Mosaic branding

by Roger Sametz

The world has changed. It’s not about creating one-way, company-to-customer impressions anymore—if it ever was. Sure, you still project your desired identity and messages into the marketplace. But now customers and commentators put their experiences and expectations there, too. It all works together to create what we’ve come to agree is a “brand.”

In today’s multi-modal, tweeting world, your challenge is to build a brand that is compelling and cohesive at an institutional level and meaningful to different people, differently—, by making the most of those communications you can control—and by influencing, and providing context for, those you can’t.

How? By creating and arranging a mosaic of inputs and ideas—both organization- and crowd-generated—each tile carefully positioned relative to one another to form a brand mural that people can understand and believe in—and, importantly, care enough about to pay for and tell their friends about.

By creating and arranging a mosaic of inputs and ideas—both organization- and crowd-generated—each tile carefully positioned relative to one another to form a brand mural that people can understand and believe in—and, importantly, care enough about to pay for and tell their friends about.

Getting started

Hone your vision

With so much information (and noise) out there, it’s more important than ever that you have a clear vision for your enterprise—what it stands for, promises, and delivers—a vision that will help you to arrange and manage the different tiles of your mosaic with intent, help you to make necessary choices, and provide context for the tiles you, or others, place. Distilling this vision to its irreducible core also makes it easier for others to remember it, and pass it on.

Build for different points of view

Some constituents will stand back from your mosaic to see the big picture; others will be looking, up close, at individual tiles, at specific aspects of your brand. Understand through quantitative and qualitative research—and from feedback in different forms—what the different “ways in” to your enterprise are—and make sure you provide these points of entry and resonance.

Encourage participation

Since conversations among consumers and commentators are happening anyway (and affect your brand), you can’t create your mosaic without them. You can either use them to add detail to your identity (via user experiences, feedback, and recommendations), or risk having them scrawled across your carefully constructed brand (via negative blog posts, tweets, or YouTube videos). While you can’t directly control what’s said, you can determine the context of how it’s heard—and show yourself open to dialogue.
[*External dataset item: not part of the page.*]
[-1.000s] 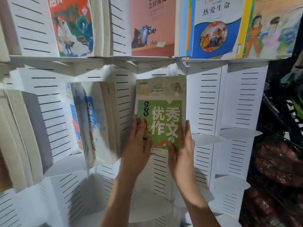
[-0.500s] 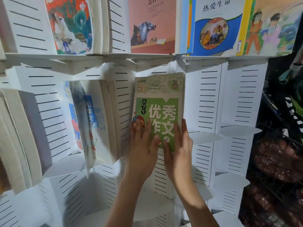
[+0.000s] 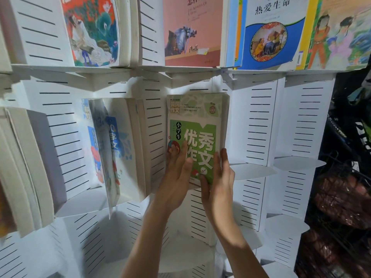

Match expression to meaning

Two mosaics with the same subject can look very different based on the materials chosen and how they’re deployed: highly-glazed, brightly colored, rectilinear tiles will have a very different affect than will matte, muted, randomly-chipped tiles. How you approach language, design, color, imagery—and customer engagement—can help differentiate you from your competitors and reinforce the brand meaning you want out there. Project light—and dark. We don’t typically talk about both the “light” and “dark” of our companies. And, of course, we all want to focus on what’s great—and ignore (or more dangerously, hide) what isn’t. But transparency is no longer a choice. Your only choice is whether you embrace active or passive transparency: whether you want to determine how to address the light and dark or leave it up to your “viewers” to bring the dark to light.

Plan and proceed

It takes time to build your mosaic; you can’t do it all at once, or alone. So you’ve a choice as to which tiles you select and insert, and when—and how you incorporate the contributions of others—expected and otherwise. How you create and reveal your mural—and how you replace damaged or mis-placed tiles—can reinforce (or not) the brand you’re trying to advance.

Thinking of your brand as a mosaic—probably one always in process—might change how you think of your role. You may have focused only on what you could control: your logo, tagline, brochures, ads, website, events. But as the planner and facilitator of your brand mosaic, you have the opportunity to anticipate and arrange inputs and impressions that might previously have just been scary. Thinking differently, you can create a compelling, of-today identity that will be durable and meaningful—to all those whose interest and support are important to your success.